Model 1: Posterior Summary | ||||
---|---|---|---|---|
Term | Estimate | Std.error | 95% CI (low) | 95% CI (high) |
Location Model | ||||
Intercept | 7.359 | 0.022 | 7.316 | 7.403 |
Second hatched chick | −0.019 | 0.003 | −0.024 | −0.013 |
Random Effects | ||||
Nest ID | 0.049 | 0.003 | 0.044 | 0.054 |
Year | 0.102 | 0.017 | 0.075 | 0.141 |
Residual Standard Deviation | ||||
Sigma | 0.091 | 0.001 | 0.088 | 0.094 |
Model 2: Posterior Summary | ||||
---|---|---|---|---|
Term | Estimate | Std.error | 95% CI (low) | 95% CI (high) |
Location Submodel | ||||
Intercept | 7.360 | 0.021 | 7.318 | 7.402 |
Second hatched chick | −0.019 | 0.003 | −0.024 | −0.014 |
Scale Submodel | ||||
Intercept (sigma) | −2.469 | 0.022 | −2.514 | −2.426 |
Second hatched chick (sigma) | 0.130 | 0.027 | 0.077 | 0.182 |
Random effects | ||||
Nest ID | 0.049 | 0.003 | 0.044 | 0.054 |
Year | 0.100 | 0.017 | 0.073 | 0.139 |
The location-scale model (Model 2) was the most-supported model based on AICc values (-8070.8) compared to the location-only model (-8048.8; see Model comparison
tab for details).
m2_draws<-fit2 %>%
tidybayes::epred_draws(newdata = expand.grid(
RANK = unique(dat$RANK)
), re_formula = NA, dpar =TRUE)
plot_lm2 <- ggplot(m2_draws, aes(x = factor(RANK), y = .epred,fill = factor(RANK))) +
geom_violin(alpha = 0.5, show.legend = FALSE)+
stat_pointinterval(show.legend = FALSE) +
labs(
title = "Location",
x = "Hatching order",
y = "log(SMI)"
) +
theme_classic() + scale_y_continuous(breaks = seq(7.2,7.5,0.05),limits = c(7.2, 7.5))
plot_sm2 <- ggplot(m2_draws, aes(x = factor(RANK), y = sigma,fill = factor(RANK))) +
geom_violin(alpha = 0.5, show.legend = FALSE)+
stat_pointinterval(show.legend = FALSE) +
labs(
title = "Scale",
x = "Hatching order",
y = "log(Standard Deviation)"
) +
theme_classic() + scale_y_continuous(breaks = seq(0.07,0.12,0.01),limits = c(0.07, 0.12))
combinded_plot<-(plot_lm2 + plot_sm2)&
theme(
panel.grid.major = element_blank(),
panel.grid.minor = element_blank()
)
combinded_plot
3.5 Interpretation of location-scale model :
Location (mean) part:
- There was a conclusive effect of hatching order on the mean of
log(SMI)
, with second-hatched chicks having a lower SMI than first-hatched chicks (\(\beta_{[\text{first-second}]}^{(l)}\) = -0.018, 95% CI = [-0.024, -0.013]).In percentage terms, the SMI for second-hatched chicks is estimated to be 1.8% lower than for first-hatched chicks
Scale (dispersion) part:
- The scale component revealed a conclusive difference in the variability of SMI between hatching orders. The second-hatched chicks exhibited greater variability in SMI compared to first-hatched chicks (\(\beta_{[\text{first-second}]}^{(s)}\) = 0.130, 95% CI = [0.077, 0.183]).This means the standard deviation of SMI for second-hatched chicks is 13.9% higher than for first-hatched chicks
Location (mean) random effects:
There is very little variation in the average body condition across different nests (\(\sigma_{[\text{Nest\_ID}]}^{(l)}\) = 0.049, 95% CI [0.044, 0.054]), suggesting that most nests have similar average body conditions for their chicks.
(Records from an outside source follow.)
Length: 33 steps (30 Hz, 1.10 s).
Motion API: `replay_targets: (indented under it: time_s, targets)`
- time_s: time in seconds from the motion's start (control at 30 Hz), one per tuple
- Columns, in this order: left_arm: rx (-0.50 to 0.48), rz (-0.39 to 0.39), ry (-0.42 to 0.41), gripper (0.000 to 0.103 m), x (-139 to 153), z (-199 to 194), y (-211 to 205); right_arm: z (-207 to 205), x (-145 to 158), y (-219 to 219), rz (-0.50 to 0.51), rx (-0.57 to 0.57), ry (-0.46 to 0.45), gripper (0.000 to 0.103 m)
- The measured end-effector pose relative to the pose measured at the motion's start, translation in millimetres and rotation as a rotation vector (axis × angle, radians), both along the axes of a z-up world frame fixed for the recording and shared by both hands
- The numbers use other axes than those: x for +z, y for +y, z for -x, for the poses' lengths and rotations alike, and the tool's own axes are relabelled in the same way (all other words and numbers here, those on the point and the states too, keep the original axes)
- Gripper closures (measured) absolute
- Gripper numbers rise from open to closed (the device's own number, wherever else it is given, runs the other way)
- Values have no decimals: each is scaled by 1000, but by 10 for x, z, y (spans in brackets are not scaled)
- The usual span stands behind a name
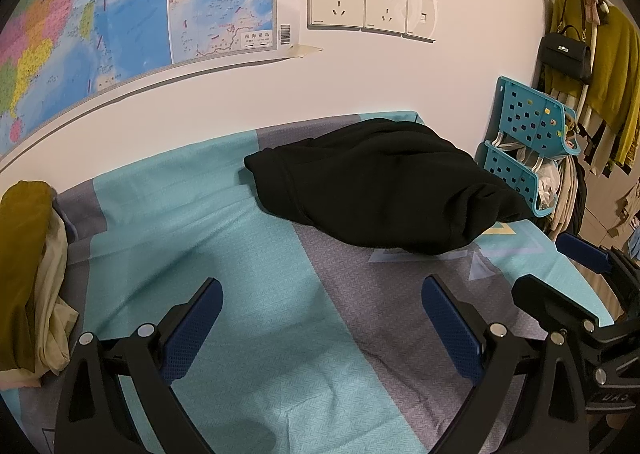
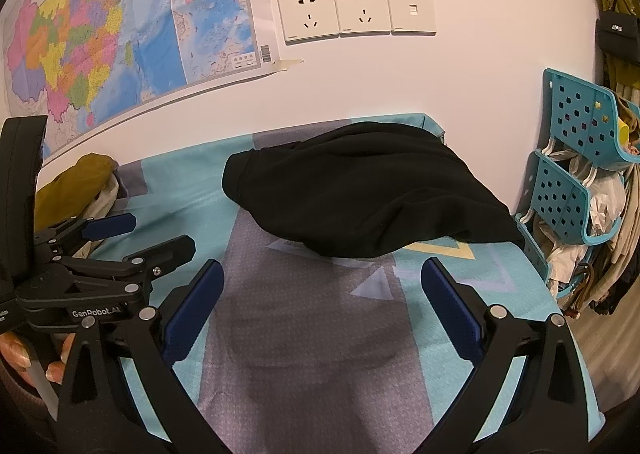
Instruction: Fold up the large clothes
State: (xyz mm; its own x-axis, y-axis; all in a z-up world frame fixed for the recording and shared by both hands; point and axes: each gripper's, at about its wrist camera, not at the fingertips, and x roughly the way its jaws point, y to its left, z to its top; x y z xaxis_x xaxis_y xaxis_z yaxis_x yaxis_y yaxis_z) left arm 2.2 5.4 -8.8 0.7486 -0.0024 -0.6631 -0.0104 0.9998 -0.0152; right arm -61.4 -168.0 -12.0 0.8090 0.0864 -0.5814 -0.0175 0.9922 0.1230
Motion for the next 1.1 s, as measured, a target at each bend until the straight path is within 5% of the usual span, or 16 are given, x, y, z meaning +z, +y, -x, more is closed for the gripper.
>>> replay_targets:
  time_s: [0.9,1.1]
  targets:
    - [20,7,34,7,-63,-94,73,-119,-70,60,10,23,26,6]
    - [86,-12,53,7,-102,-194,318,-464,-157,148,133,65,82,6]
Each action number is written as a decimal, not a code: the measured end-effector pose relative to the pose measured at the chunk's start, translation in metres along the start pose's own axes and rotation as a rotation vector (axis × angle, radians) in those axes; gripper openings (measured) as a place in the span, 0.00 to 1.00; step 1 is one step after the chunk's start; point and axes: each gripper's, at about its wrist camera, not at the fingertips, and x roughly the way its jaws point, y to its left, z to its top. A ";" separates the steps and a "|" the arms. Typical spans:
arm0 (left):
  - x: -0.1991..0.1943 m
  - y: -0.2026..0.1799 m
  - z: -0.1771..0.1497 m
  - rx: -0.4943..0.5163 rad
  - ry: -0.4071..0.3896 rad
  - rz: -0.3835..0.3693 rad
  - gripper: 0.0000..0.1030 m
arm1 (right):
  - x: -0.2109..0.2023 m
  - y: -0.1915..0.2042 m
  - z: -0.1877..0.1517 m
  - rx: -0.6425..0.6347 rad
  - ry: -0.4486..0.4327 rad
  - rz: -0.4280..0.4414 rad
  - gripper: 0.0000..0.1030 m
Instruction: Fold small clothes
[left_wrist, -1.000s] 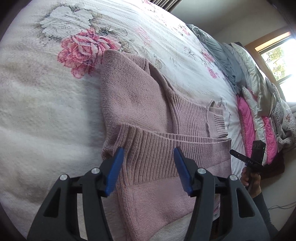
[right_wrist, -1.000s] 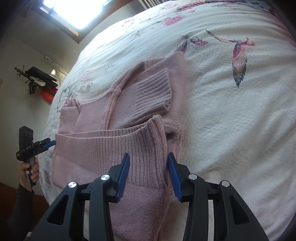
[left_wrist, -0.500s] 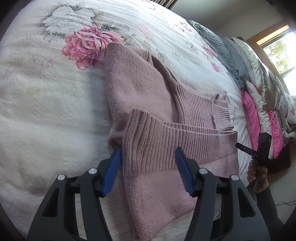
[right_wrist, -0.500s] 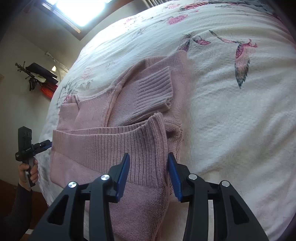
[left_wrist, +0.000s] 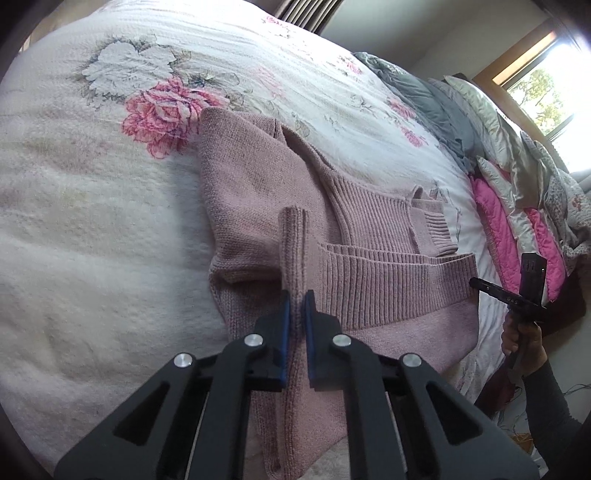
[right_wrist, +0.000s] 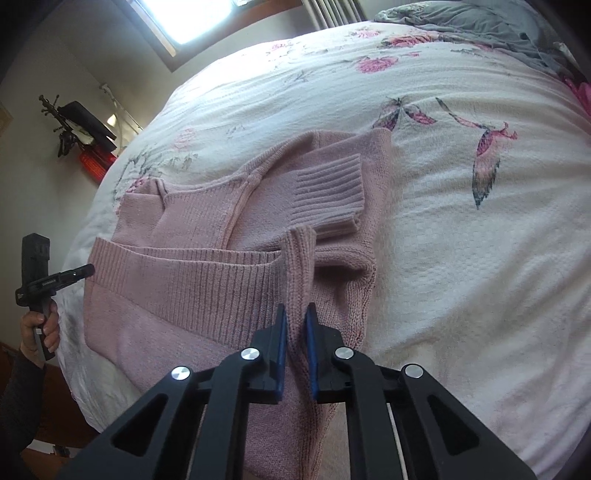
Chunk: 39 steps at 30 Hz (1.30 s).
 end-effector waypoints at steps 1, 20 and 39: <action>-0.005 -0.001 0.000 -0.004 -0.014 -0.014 0.05 | -0.005 0.002 0.001 -0.003 -0.011 0.003 0.09; -0.024 -0.004 0.117 -0.003 -0.132 -0.061 0.04 | -0.026 -0.001 0.110 0.068 -0.161 -0.039 0.08; 0.072 0.058 0.164 -0.159 -0.008 0.017 0.04 | 0.060 -0.036 0.155 0.143 -0.065 -0.150 0.08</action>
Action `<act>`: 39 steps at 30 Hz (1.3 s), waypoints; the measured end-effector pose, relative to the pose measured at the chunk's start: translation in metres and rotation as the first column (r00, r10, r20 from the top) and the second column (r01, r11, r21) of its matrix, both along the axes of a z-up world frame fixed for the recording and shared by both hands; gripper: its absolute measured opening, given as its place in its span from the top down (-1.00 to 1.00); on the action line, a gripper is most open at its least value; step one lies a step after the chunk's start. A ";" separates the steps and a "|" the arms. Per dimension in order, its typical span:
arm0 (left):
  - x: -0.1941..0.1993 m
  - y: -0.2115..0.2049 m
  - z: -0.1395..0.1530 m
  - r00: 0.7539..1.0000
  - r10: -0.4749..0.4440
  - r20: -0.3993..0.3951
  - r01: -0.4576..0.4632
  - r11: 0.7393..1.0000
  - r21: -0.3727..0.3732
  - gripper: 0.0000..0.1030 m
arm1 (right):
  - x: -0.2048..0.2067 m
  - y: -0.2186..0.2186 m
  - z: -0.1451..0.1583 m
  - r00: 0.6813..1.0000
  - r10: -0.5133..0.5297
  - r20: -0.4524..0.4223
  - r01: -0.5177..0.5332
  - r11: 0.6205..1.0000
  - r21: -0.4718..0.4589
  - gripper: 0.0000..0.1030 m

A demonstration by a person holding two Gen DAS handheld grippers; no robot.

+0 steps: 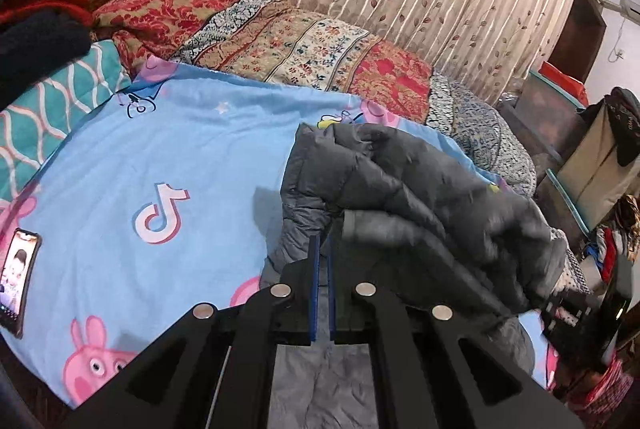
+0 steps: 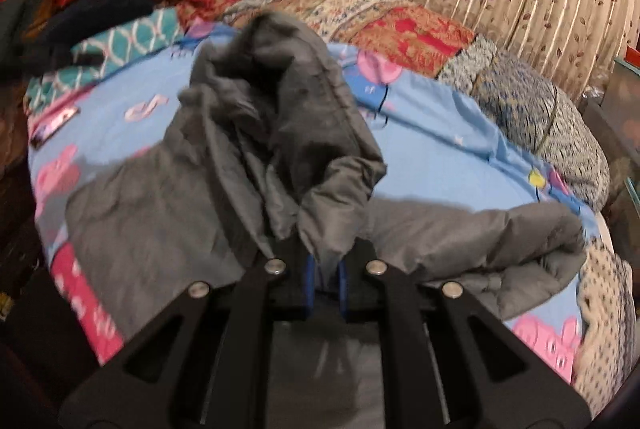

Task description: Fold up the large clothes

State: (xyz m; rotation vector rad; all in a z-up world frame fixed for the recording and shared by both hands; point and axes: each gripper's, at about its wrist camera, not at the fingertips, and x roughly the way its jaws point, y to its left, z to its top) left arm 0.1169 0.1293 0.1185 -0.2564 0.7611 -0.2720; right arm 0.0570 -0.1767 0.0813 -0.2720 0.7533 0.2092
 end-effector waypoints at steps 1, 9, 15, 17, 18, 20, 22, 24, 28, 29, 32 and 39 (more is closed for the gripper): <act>-0.006 -0.002 0.005 1.000 -0.011 0.011 0.011 1.000 -0.006 1.00 | -0.013 0.000 -0.004 1.000 -0.001 -0.005 0.001 1.000 -0.004 0.84; -0.044 -0.036 0.028 0.985 -0.141 0.099 0.142 0.990 -0.003 1.00 | -0.094 0.017 -0.034 0.999 -0.005 -0.041 0.004 1.000 -0.031 0.82; -0.030 -0.066 -0.041 0.981 -0.182 -0.073 0.185 0.981 0.051 1.00 | -0.119 0.035 -0.081 0.992 -0.030 -0.124 0.025 0.999 -0.043 0.26; -0.020 -0.068 -0.077 0.972 -0.164 -0.166 0.179 0.981 0.078 1.00 | -0.127 0.035 -0.079 0.991 -0.016 -0.134 0.015 1.000 -0.009 -0.06; -0.016 -0.065 -0.091 0.968 -0.160 -0.194 0.177 0.982 0.069 1.00 | -0.132 0.033 -0.074 0.993 -0.011 -0.121 0.011 1.000 0.001 -0.13; -0.012 -0.059 -0.110 0.964 -0.158 -0.216 0.172 0.984 0.049 1.00 | -0.142 0.028 -0.065 0.994 -0.001 -0.109 0.002 1.000 0.009 -0.14; -0.012 -0.053 -0.120 0.965 -0.155 -0.212 0.166 0.985 0.034 1.00 | -0.153 0.015 -0.050 0.993 0.006 -0.114 0.000 0.998 0.057 -0.14; -0.011 -0.050 -0.120 0.964 -0.148 -0.223 0.157 0.987 0.025 1.00 | -0.163 -0.006 -0.027 0.994 0.006 -0.107 0.010 0.988 0.155 -0.15; -0.025 -0.051 -0.087 0.976 -0.137 -0.167 0.142 0.990 0.017 1.00 | -0.162 -0.046 0.011 0.992 -0.124 -0.015 0.124 0.964 0.237 -0.15; -0.033 -0.054 -0.076 0.981 -0.147 -0.128 0.149 0.989 0.009 1.00 | -0.158 -0.059 0.017 0.985 -0.174 0.010 0.166 0.951 0.261 -0.16; -0.055 -0.070 -0.047 0.977 -0.212 -0.015 0.212 0.977 0.008 1.00 | -0.143 -0.087 0.020 0.948 -0.317 0.035 0.293 0.909 0.296 -0.17; -0.055 -0.112 -0.082 0.948 -0.305 -0.089 0.316 0.935 0.163 1.00 | -0.106 -0.116 -0.041 0.894 -0.436 -0.103 0.446 0.843 0.301 -0.17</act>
There is also very little variation in the average body condition across different years (\(\sigma_{[\text{Year}]}^{(l)}\) = 0.092, 95% CI [0.069, 0.124]),implying generally consistent average body conditions from year to year.
3.6 Conclusion
Do first hatched chicks have a higher body mass than second-hatched chicks?
Answer: Answer: Yes, first-hatched chicks have a significantly higher Scaled Mass Index (SMI) than second-hatched chicks at fledgling, with a mean difference of approximately 0.018 on the log scale.
Does the variability in body mass differ between first and second-hatched chicks?
Answer: Yes, the variability in body mass (SMI) is significantly greater in second-hatched chicks compared to first-hatched chicks. This indicates that second-hatched chicks show more variation in their body condition at fledgling.